[erlang-questions] Looking for the wisdon of experience...

Sun Apr 13 04:29:58 CEST 2008

Hi! I'm new to Erlang, but experienced with many other languages.
I've read Joe Armstrong's book a couple times and most of the
man pages at least once, I think.  The language doesn't throw
me, but many of the libraries are unobvious to me in their use.

This is kind of long, because I'm asking a bunch of questions
about the best place to learn how to use the libraries. Basically,
a big "Which M to RTF?" here. I read most, but many are so general
that the "right" way to use them and the interrelationships between them 
aren't obvious to me.

Right now, I have a system that has a central server that communicates
(invisibly to the customers) with geographically distributed clusters
in various cities.  (www.skyclix.com, or www.poundsky.com for the
consumer site, if you care. Works best in San Diego, Los Angelos,
and San Jose right now.) Basically, you call in on your cell
phone, we process the audio, figure out what broadcast source or
prerecorded audio you might be listening to, and send you back
a URL to a web page that lets you do stuff with the audio (buy
the song, talk to the DJ, driving directions to the advertiser
you recorded, etc.)

I've implemented various functions using SQL databases and custom code
for distributed communication. (Mostly Tcl, PHP for web pages, MySql, a 
bit of C++ for the audio processing, if you care.) I'm looking for clues 
like which modules/functional blocks handle the things I already 
implemented for myself, and whether my reading of Mnesia functionality 
means I need to handle my large datasets the way I think I do.
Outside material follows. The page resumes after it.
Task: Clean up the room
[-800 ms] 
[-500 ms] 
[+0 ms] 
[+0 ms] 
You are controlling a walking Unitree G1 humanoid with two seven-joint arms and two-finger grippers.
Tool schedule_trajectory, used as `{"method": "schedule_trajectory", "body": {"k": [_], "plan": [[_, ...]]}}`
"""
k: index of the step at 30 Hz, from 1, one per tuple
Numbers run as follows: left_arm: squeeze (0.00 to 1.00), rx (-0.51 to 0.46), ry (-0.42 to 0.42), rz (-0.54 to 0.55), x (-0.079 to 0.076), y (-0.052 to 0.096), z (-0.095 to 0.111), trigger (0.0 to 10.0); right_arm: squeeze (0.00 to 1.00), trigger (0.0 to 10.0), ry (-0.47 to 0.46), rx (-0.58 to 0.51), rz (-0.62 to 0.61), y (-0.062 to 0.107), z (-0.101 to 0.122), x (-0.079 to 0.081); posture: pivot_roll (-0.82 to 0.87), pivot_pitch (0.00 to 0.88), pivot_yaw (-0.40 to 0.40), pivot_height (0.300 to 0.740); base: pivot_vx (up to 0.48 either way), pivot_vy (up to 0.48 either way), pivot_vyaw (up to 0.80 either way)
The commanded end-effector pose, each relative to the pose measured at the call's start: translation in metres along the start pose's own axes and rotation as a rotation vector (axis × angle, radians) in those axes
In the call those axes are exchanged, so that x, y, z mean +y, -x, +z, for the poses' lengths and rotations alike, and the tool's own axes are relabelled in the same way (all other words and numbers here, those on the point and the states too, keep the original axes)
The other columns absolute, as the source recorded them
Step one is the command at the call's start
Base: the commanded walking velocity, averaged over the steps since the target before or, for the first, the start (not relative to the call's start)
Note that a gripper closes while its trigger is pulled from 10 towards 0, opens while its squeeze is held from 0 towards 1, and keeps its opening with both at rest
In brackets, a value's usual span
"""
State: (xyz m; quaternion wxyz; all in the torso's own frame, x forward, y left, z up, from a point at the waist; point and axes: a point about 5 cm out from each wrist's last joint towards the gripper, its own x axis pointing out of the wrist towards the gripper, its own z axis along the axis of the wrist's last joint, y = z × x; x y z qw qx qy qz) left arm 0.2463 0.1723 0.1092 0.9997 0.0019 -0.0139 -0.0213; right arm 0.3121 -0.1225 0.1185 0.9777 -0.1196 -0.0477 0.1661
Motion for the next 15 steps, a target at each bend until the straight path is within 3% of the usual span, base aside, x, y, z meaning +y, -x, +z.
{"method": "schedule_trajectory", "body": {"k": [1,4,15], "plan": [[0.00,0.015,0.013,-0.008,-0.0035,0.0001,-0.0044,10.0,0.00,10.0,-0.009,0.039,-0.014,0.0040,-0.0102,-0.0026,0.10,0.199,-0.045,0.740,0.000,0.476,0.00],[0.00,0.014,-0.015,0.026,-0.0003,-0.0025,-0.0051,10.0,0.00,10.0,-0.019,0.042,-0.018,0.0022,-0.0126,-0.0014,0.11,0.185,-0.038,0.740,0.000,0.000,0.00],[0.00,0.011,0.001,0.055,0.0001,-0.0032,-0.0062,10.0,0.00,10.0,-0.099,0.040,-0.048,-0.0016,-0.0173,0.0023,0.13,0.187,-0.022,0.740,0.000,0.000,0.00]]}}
Anyway, my problem with understanding how to use this technology
seems to be in how to apply the powerful and generic functionality
in a way that will keep working in the face of failures. I'm hoping 
those who have used Erlang to build systems already could point me in 
the right directions. I hope it's appropriate to ask this sort of thing 
here.

So, to the questions....

* * 1 * *

Right now, we have geographically-distributed clusters of servers.
For example, in each city, we have a rack of machines, each of
which is running a monitor and a program to listen to
radio channels. (The monitor monitors temp, disk status, etc,
as well as machine-specific stuff like "are we getting audio
that sounds clear?") One in each cluster is running an audio
server and a SQL server and a monitor and a "query engine",
which is what the GC contacts to see if you were listening to
any of the radio stations in that city.

I'm assuming the monitor, the query engine, the thing listening to
the radio stations, etc would likely each be one "node", rather than
putting them all into one node? So I'd be running 'qe@REDACTED' and
'qe@REDACTED' and 'radio@REDACTED' and 'radio@REDACTED', rather
than having all the processing on one machine all in the same server,
right? That's a better way to go?

Right now, each running process logs a "heartbeat" to the central
"ground control" server, so I know if something died or I lost
ISP connectivity. I'm assuming the right way to do this in Erlang
is to watch for nodeup and nodedown messages. Yes? If this is the
case, and connectivity fails and then comes back, does the Erlang
runtime try to reestablish connectivity automatically? (Some of
our ISPs have been less than wonderful.)

Also, I'm wondering whether it would be better to have a
specific TCP server communicating between cities (i.e.,
a custom gen_tcp server) or whether it would be sufficient
to simply use the normal inter-node commuincation stuff?
Or would something like Mr Armstrong's "lib_chan" be a
better start?  It looks like with even trivial abstraction,
this wouldn't really be a problem either way, considering
how easy it is to ship terms over TCP.

* * 2 * *

Right now, when something fails (anywhere), it logs a "failure"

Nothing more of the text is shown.